- Published
- 24 March 2015
Update: I've written about this in a bit more detail in a later post.
As of about three weeks ago, I have a proper, paying job. The job itself is great - I'm doing somrthing that (for now) I find interesting, engrossing, and worthwhile, at a really great place, in a pretty neat city. I get to hang out with incredibly geeky people and learn about a whole bunch of interesting things.
One of the things I've had to get used to, though, is having a work computer. During my Ph.D. I did all my computer work on my laptop, which was a mix of great and not-so-great. I could do what I wanted on my system, install whatever I wanted, process data with whatever tools appealed to me, and write my thesis in LaTeX, much to the consternation of my advisor. However, this did mean that I had to lug my laptop everywhere I went, and when I was working at Uni I was constrained to a rather small screen and generally pretty laptop-y keyboard. In addition, it meant I had to pay for my own work-station.
Now I have my own computer at work. It's great, in a way: I don't have to bring the laptop to work, and it's all kitted out and optimised for exactly the sort of work I'm doing[1]. Plus a nice big screen is handy when you need three different windows open for your current task.

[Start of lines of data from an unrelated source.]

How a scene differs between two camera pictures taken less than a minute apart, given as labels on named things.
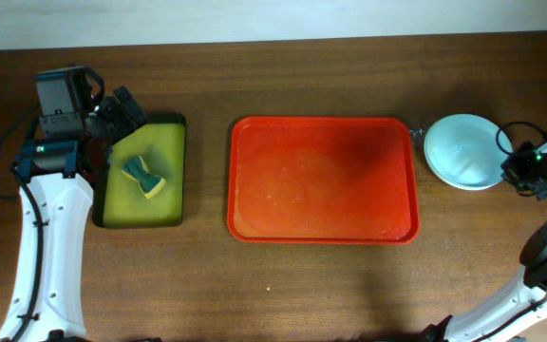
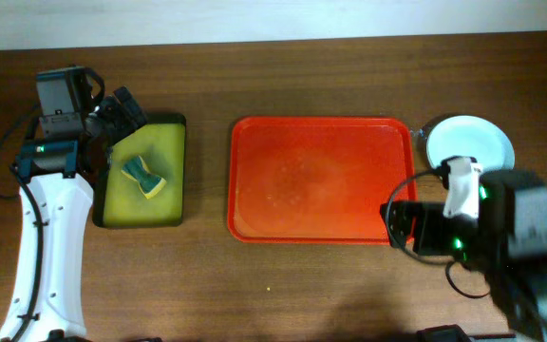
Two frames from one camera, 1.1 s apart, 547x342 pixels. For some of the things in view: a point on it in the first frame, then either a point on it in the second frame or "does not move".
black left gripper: x=118 y=114 does not move
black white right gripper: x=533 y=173 -> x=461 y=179
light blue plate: x=462 y=150 does not move
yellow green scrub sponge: x=150 y=183 does not move

There's one big thing I miss from my OS X-only days, though, and that's the miracle of productivity that is OmniFocus. OmniFocus kept me organised throughout both my degrees, and its project-and-context system (with a few hacks) was a miracle of organisation for both personal and work projects. As soon as I arrived at my new job, I started getting information from people - things I wanted to track or do or get more information about - and I had no inbox to put them in. A list in a book worked at first, but I was soon reaching the point where I needed something a bit more heavy-duty.
I started to look around for alternatives to OmniFocus - either Windows-based programs that I could run on my workstation with whatever privileges I had, or web-apps that I could have running in a tab in Firefox. And I found that all but one lacked some feature or other. The standout app was Tracks, a self-hosted, rails-based GTD app that I remember from the halcyon days when you could consider rails an "up-and-comer".

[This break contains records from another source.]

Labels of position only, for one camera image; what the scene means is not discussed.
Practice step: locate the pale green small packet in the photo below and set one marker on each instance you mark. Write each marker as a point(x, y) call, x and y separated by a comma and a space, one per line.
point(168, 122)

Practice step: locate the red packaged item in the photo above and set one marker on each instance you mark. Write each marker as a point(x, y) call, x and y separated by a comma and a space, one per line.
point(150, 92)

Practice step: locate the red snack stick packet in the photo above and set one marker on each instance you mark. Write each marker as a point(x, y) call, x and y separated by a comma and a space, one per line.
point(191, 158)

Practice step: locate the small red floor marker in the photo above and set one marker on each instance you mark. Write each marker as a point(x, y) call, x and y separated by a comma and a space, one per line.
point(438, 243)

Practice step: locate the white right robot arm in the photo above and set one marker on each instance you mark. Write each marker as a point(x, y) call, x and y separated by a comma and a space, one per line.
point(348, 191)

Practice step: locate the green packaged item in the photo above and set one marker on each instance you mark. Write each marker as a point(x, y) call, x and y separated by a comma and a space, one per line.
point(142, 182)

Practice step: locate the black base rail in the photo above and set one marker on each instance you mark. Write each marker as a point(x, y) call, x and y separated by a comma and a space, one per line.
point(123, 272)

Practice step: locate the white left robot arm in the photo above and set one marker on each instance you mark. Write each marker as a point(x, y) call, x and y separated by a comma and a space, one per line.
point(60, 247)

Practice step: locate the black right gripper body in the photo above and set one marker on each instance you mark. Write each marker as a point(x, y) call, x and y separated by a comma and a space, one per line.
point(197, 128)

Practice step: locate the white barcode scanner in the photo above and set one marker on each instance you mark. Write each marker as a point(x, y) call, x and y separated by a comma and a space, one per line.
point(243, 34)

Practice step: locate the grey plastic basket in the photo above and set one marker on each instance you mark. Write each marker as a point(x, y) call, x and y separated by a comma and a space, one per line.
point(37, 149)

Tracks and OmniFocus are quite alike. They're not the simplest or prettiest apps in their field, but they do GTD really well. Tracks' projects and contexts fit right into my workflow, and its dependencies[2] are a godsend, sorely missing from almost every other GTD app in the field. There's only one main flaw with Tracks: you need to host it yourself.
Hosting with Heroku
So, how to host Tracks? More importantly, how to host tracks without paying a ridiculous amount every year for a service that only I will use? The hosting service Heroku was my first thought: it's one of the first cloud platforms I heard about, and I remembered that it was generally free as long as your app was small, low-traffic, and not that database-intensive. These all describe a one-person Tracks install, so I thought I'd give it a go.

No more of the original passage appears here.